Please transcribe exactly, and only, the lines of the data below between the line holding "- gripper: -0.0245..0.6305" and the line holding "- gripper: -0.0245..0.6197", inclusive.
***** INPUT RECORDS
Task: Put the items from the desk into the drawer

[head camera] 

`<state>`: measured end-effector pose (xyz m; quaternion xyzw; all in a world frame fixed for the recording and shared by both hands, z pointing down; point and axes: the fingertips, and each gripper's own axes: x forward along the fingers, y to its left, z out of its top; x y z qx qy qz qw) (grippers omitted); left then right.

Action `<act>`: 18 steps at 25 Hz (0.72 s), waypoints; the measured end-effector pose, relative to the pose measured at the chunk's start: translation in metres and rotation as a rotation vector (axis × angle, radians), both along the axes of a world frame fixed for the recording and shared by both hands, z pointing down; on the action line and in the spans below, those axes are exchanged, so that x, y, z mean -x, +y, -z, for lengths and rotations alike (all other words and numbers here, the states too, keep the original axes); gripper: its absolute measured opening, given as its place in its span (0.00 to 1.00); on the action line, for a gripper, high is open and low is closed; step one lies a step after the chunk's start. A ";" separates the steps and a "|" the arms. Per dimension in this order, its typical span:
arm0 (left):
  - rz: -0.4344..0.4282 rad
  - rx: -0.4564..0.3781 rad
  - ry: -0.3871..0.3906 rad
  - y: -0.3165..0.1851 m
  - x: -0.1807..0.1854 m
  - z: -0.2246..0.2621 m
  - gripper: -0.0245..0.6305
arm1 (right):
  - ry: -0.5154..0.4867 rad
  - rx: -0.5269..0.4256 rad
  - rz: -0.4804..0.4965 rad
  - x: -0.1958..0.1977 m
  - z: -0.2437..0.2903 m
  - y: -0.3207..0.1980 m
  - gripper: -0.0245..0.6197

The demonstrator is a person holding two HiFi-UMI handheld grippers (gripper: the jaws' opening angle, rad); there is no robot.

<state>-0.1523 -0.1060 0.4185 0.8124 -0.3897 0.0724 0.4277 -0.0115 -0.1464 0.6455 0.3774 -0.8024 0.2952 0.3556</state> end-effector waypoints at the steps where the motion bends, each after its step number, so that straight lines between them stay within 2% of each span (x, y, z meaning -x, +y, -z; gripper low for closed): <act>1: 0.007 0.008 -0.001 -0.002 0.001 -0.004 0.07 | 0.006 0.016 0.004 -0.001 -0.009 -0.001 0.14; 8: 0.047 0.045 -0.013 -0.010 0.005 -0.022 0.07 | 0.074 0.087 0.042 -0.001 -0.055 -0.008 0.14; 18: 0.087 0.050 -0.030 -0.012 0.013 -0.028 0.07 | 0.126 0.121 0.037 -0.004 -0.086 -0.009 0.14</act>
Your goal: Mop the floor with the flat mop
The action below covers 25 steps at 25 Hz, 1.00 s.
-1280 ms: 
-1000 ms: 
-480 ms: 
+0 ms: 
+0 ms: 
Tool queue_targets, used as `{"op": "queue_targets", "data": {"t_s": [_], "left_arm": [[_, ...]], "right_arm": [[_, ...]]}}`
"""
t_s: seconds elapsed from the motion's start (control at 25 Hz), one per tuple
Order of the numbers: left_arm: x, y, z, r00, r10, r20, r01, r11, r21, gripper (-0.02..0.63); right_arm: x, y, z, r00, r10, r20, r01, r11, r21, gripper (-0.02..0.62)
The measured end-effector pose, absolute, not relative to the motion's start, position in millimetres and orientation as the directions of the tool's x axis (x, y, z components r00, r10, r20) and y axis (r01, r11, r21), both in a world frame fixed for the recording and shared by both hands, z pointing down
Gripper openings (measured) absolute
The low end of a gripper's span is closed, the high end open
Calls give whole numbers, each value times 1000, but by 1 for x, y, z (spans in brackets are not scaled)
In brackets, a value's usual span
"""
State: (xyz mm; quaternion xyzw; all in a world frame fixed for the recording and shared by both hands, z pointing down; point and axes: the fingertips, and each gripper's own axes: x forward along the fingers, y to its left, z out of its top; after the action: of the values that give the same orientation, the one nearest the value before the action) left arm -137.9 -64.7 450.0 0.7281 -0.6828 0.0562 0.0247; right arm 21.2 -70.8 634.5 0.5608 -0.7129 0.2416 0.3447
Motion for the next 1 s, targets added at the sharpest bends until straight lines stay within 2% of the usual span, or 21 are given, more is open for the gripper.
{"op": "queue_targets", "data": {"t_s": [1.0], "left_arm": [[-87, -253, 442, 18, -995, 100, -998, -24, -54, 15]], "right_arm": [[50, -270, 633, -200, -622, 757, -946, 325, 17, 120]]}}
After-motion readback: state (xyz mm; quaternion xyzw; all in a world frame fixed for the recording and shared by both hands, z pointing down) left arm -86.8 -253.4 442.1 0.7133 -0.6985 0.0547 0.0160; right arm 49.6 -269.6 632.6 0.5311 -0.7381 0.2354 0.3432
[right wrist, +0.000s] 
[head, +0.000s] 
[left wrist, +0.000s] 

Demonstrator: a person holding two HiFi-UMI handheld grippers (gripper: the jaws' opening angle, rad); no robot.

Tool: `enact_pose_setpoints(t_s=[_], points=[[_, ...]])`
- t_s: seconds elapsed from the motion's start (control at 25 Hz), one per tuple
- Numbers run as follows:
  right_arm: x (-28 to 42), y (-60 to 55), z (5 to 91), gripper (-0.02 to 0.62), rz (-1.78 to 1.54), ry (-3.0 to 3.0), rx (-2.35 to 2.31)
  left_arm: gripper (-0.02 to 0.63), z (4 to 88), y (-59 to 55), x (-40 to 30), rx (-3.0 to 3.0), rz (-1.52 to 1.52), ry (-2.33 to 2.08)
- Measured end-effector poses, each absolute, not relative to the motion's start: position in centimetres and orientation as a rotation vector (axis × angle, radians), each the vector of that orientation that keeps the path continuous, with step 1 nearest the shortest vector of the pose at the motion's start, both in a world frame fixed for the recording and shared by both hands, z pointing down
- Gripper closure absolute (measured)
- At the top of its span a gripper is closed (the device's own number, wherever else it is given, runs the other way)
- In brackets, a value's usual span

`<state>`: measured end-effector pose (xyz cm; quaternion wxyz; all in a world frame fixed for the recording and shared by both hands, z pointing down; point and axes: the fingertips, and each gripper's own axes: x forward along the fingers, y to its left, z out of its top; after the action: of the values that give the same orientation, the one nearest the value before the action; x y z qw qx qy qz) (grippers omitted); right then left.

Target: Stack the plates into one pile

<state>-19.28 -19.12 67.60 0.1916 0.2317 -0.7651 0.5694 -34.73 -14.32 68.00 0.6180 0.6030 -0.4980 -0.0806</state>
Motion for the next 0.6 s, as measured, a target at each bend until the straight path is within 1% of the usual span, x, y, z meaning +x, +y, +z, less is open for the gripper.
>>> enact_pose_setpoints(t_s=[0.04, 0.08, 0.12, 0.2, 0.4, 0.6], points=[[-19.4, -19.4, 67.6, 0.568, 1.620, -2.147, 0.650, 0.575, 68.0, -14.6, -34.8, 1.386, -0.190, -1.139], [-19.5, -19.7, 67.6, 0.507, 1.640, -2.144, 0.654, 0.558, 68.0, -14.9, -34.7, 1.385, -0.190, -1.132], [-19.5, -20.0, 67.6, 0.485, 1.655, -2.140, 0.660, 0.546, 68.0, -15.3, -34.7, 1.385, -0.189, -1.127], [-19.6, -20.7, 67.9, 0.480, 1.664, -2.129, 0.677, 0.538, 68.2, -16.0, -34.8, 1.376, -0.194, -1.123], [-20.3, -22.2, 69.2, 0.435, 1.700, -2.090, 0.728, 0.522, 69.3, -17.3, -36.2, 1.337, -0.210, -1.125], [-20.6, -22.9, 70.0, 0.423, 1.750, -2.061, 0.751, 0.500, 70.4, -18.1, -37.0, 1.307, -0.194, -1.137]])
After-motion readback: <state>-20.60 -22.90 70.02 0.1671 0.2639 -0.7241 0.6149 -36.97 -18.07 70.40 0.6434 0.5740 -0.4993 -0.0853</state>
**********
RESULT OF THE EXERCISE
  - gripper: -0.0245..0.6305
arm1 (right):
  - ry: -0.5154..0.4867 rad
  - rx: -0.5269..0.4256 rad
  - rz: -0.4804..0.4965 rad
  - x: -0.1958..0.1977 m
  - z: -0.2437..0.2903 m
  - y: -0.3207..0.1980 m
  - gripper: -0.0245..0.6197

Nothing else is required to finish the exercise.